## EXERCISE PROMPT
Scan the listing below for "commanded", then report every line that has it.

## DATASET SECTION
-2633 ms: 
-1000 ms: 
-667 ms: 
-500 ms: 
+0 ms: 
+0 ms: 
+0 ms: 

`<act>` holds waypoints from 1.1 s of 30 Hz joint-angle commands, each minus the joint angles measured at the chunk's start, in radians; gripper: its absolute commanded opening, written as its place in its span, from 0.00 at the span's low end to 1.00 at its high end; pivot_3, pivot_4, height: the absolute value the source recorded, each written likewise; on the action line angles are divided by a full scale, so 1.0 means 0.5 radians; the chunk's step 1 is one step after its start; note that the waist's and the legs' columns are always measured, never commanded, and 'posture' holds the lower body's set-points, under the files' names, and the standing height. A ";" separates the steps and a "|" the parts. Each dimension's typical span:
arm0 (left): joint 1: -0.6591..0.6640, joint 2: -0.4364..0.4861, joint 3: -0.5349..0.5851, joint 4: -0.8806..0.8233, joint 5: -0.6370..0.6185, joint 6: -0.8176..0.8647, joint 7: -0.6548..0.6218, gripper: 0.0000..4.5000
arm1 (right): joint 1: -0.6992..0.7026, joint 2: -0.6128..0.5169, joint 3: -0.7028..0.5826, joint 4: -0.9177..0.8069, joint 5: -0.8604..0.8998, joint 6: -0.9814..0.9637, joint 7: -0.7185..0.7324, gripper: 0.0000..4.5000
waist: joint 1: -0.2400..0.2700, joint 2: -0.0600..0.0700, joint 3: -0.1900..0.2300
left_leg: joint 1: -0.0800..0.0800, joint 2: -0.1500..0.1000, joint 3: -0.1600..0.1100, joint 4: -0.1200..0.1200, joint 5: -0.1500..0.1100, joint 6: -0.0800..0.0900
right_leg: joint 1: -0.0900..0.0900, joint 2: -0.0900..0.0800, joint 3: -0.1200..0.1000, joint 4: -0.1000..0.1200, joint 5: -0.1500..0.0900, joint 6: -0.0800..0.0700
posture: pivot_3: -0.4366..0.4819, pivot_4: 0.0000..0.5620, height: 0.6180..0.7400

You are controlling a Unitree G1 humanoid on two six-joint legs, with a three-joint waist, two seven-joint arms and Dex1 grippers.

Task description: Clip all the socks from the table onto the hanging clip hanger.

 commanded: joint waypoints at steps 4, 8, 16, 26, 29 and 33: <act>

## OUTPUT OF THE EXERCISE
`<act>` holds waypoints from 1.1 s of 30 Hz joint-angle commands, each minus the joint angles measured at the chunk's start, in radians; gripper: its absolute commanded opening, written as its place in its span, from 0.00 at the span's low end to 1.00 at its high end; pivot_3, pivot_4, height: the absolute value the source recorded, each written likewise; on the action line angles are divided by a full scale, so 1.0 means 0.5 radians; the chunk's step 1 is one step after its start; note that the waist's and the legs' columns are always measured, never commanded, and 'posture' holds the lower body's set-points, under the files' names, and the standing height. A ";" separates the steps and a "|" the parts. Each dimension's typical span:
 commanded: joint waypoints at steps 4, 8, 16, 26, 29 and 33: <act>

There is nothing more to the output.